### Work order
Set the records down once more so that they match the source word for word.

Stored items

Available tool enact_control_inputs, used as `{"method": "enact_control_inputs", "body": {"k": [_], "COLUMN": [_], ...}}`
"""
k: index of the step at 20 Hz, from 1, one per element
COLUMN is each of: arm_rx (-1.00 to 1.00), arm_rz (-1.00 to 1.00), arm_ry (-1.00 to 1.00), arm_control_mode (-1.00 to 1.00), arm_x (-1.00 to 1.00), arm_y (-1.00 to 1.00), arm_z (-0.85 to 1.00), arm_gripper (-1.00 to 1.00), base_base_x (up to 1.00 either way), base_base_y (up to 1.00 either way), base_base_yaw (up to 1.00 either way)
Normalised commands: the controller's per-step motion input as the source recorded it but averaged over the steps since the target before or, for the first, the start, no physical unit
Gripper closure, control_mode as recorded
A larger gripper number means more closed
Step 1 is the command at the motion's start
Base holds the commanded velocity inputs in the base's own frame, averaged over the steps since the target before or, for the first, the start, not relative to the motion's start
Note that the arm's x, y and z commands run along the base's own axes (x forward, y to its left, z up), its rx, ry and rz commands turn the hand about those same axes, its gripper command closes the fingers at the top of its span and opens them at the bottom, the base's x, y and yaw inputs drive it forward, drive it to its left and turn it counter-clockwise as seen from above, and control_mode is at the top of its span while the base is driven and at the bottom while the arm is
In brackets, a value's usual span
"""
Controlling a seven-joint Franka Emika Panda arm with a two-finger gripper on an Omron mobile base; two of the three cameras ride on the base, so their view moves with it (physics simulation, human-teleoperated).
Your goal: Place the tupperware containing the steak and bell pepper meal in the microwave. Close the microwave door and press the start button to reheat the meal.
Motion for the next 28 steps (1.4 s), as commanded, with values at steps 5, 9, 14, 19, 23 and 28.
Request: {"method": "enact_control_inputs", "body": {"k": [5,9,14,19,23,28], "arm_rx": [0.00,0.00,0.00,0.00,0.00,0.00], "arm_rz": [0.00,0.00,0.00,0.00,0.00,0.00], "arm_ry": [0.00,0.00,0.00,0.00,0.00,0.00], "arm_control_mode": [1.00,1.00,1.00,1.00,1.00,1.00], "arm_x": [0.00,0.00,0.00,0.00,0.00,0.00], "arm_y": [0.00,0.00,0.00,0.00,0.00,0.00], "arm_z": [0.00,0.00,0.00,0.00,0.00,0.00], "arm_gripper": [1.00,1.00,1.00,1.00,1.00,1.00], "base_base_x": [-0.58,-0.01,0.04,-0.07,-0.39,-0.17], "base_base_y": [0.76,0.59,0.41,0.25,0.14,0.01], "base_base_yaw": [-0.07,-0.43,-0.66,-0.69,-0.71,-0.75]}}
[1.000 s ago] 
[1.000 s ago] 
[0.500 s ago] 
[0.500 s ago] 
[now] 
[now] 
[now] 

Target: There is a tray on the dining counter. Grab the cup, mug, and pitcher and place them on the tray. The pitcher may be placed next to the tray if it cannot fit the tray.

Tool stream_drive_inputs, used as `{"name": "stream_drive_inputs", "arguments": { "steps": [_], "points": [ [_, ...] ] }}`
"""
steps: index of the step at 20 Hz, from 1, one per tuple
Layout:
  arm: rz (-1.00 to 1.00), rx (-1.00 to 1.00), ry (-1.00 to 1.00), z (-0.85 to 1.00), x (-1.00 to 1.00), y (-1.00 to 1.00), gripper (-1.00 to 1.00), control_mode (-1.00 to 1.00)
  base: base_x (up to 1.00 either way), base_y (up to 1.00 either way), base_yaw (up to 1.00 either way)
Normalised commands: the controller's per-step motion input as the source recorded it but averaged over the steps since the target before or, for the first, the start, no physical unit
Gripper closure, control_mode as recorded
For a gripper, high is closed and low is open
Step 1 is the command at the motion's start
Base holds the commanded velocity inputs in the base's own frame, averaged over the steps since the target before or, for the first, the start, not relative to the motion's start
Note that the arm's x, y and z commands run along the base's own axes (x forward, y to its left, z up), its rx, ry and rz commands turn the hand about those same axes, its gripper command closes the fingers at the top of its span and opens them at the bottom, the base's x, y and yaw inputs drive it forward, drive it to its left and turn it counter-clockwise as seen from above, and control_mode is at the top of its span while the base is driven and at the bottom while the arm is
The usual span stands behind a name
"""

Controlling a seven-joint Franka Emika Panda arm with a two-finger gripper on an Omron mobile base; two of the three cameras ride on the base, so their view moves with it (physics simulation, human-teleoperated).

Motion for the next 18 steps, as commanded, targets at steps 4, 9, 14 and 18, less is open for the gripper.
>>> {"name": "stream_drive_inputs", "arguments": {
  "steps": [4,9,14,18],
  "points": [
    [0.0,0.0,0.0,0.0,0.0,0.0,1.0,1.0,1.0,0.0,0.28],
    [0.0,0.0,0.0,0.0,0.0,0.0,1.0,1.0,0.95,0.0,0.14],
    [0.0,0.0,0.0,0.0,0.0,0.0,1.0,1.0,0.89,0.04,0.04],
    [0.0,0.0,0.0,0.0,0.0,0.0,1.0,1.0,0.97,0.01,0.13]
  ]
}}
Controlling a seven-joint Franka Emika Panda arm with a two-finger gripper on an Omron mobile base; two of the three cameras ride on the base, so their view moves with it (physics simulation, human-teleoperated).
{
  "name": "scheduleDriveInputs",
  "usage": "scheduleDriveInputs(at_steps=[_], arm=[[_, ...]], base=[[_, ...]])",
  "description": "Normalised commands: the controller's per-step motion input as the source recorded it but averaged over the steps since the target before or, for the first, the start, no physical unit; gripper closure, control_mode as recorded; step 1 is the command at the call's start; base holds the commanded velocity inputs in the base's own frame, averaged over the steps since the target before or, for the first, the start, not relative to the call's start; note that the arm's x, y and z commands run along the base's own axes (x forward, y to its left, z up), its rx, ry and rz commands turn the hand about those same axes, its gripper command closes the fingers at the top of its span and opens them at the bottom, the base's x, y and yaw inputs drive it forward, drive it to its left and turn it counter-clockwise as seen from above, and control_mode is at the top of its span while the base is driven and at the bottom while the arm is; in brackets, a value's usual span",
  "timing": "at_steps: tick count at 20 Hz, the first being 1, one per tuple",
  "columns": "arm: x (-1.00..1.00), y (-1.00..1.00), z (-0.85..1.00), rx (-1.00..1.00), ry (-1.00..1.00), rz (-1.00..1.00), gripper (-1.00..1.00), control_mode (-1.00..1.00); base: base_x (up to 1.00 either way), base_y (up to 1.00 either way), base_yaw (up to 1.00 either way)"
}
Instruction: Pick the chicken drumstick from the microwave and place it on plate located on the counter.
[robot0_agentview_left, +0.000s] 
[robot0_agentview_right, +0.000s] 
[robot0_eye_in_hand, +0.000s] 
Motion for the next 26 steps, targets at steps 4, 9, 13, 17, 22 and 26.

### Result for this exercise
Available tool enact_control_inputs, used as `{"method": "enact_control_inputs", "body": {"k": [_], "COLUMN": [_], ...}}`
"""
k: index of the step at 20 Hz, from 1, one per element
COLUMN is each of: arm_rx (-1.00 to 1.00), arm_rz (-1.00 to 1.00), arm_ry (-1.00 to 1.00), arm_control_mode (-1.00 to 1.00), arm_x (-1.00 to 1.00), arm_y (-1.00 to 1.00), arm_z (-0.85 to 1.00), arm_gripper (-1.00 to 1.00), base_base_x (up to 1.00 either way), base_base_y (up to 1.00 either way), base_base_yaw (up to 1.00 either way)
Normalised commands: the controller's per-step motion input as the source recorded it but averaged over the steps since the target before or, for the first, the start, no physical unit
Gripper closure, control_mode as recorded
A larger gripper number means more closed
Step 1 is the command at the motion's start
Base holds the commanded velocity inputs in the base's own frame, averaged over the steps since the target before or, for the first, the start, not relative to the motion's start
Note that the arm's x, y and z commands run along the base's own axes (x forward, y to its left, z up), its rx, ry and rz commands turn the hand about those same axes, its gripper command closes the fingers at the top of its span and opens them at the bottom, the base's x, y and yaw inputs drive it forward, drive it to its left and turn it counter-clockwise as seen from above, and control_mode is at the top of its span while the base is driven and at the bottom while the arm is
In brackets, a value's usual span
"""
Controlling a seven-joint Franka Emika Panda arm with a two-finger gripper on an Omron mobile base; two of the three cameras ride on the base, so their view moves with it (physics simulation, human-teleoperated).
Your goal: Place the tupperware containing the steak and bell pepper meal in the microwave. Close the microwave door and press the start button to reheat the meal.
Motion for the next 28 steps (1.4 s), as commanded, with values at steps 5, 9, 14, 19, 23 and 28.
Request: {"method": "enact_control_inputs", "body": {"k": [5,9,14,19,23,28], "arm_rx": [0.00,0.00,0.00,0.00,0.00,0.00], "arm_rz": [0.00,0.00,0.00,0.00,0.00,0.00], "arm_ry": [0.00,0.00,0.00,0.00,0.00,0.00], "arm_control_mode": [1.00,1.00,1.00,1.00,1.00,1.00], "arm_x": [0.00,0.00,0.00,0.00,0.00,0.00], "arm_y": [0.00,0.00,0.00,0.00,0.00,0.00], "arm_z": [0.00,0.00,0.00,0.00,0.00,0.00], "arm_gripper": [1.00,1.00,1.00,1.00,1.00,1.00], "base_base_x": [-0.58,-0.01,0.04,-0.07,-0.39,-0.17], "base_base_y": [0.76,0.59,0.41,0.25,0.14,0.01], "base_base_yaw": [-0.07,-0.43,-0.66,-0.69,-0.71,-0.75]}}
[1.000 s ago] 
[1.000 s ago] 
[0.500 s ago] 
[0.500 s ago] 
[now] 
[now] 
[now] 

Target: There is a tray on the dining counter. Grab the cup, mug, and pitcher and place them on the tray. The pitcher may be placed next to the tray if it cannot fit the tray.

Tool stream_drive_inputs, used as `{"name": "stream_drive_inputs", "arguments": { "steps": [_], "points": [ [_, ...] ] }}`
"""
steps: index of the step at 20 Hz, from 1, one per tuple
Layout:
  arm: rz (-1.00 to 1.00), rx (-1.00 to 1.00), ry (-1.00 to 1.00), z (-0.85 to 1.00), x (-1.00 to 1.00), y (-1.00 to 1.00), gripper (-1.00 to 1.00), control_mode (-1.00 to 1.00)
  base: base_x (up to 1.00 either way), base_y (up to 1.00 either way), base_yaw (up to 1.00 either way)
Normalised commands: the controller's per-step motion input as the source recorded it but averaged over the steps since the target before or, for the first, the start, no physical unit
Gripper closure, control_mode as recorded
For a gripper, high is closed and low is open
Step 1 is the command at the motion's start
Base holds the commanded velocity inputs in the base's own frame, averaged over the steps since the target before or, for the first, the start, not relative to the motion's start
Note that the arm's x, y and z commands run along the base's own axes (x forward, y to its left, z up), its rx, ry and rz commands turn the hand about those same axes, its gripper command closes the fingers at the top of its span and opens them at the bottom, the base's x, y and yaw inputs drive it forward, drive it to its left and turn it counter-clockwise as seen from above, and control_mode is at the top of its span while the base is driven and at the bottom while the arm is
The usual span stands behind a name
"""

Controlling a seven-joint Franka Emika Panda arm with a two-finger gripper on an Omron mobile base; two of the three cameras ride on the base, so their view moves with it (physics simulation, human-teleoperated).

Motion for the next 18 steps, as commanded, targets at steps 4, 9, 14 and 18, less is open for the gripper.
>>> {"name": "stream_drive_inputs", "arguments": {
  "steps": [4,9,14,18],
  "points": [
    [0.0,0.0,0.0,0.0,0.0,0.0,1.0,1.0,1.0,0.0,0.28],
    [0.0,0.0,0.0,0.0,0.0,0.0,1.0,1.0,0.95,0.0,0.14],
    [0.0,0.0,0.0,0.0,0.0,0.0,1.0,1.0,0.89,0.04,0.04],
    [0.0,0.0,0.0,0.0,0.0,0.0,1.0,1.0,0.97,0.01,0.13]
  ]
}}
Controlling a seven-joint Franka Emika Panda arm with a two-finger gripper on an Omron mobile base; two of the three cameras ride on the base, so their view moves with it (physics simulation, human-teleoperated).
{
  "name": "scheduleDriveInputs",
  "usage": "scheduleDriveInputs(at_steps=[_], arm=[[_, ...]], base=[[_, ...]])",
  "description": "Normalised commands: the controller's per-step motion input as the source recorded it but averaged over the steps since the target before or, for the first, the start, no physical unit; gripper closure, control_mode as recorded; step 1 is the command at the call's start; base holds the commanded velocity inputs in the base's own frame, averaged over the steps since the target before or, for the first, the start, not relative to the call's start; note that the arm's x, y and z commands run along the base's own axes (x forward, y to its left, z up), its rx, ry and rz commands turn the hand about those same axes, its gripper command closes the fingers at the top of its span and opens them at the bottom, the base's x, y and yaw inputs drive it forward, drive it to its left and turn it counter-clockwise as seen from above, and control_mode is at the top of its span while the base is driven and at the bottom while the arm is; in brackets, a value's usual span",
  "timing": "at_steps: tick count at 20 Hz, the first being 1, one per tuple",
  "columns": "arm: x (-1.00..1.00), y (-1.00..1.00), z (-0.85..1.00), rx (-1.00..1.00), ry (-1.00..1.00), rz (-1.00..1.00), gripper (-1.00..1.00), control_mode (-1.00..1.00); base: base_x (up to 1.00 either way), base_y (up to 1.00 either way), base_yaw (up to 1.00 either way)"
}
Instruction: Pick the chicken drumstick from the microwave and place it on plate located on the counter.
[robot0_agentview_left, +0.000s] 
[robot0_agentview_right, +0.000s] 
[robot0_eye_in_hand, +0.000s] 
Motion for the next 26 steps, targets at steps 4, 9, 13, 17, 22 and 26.

The exercise requires no more work.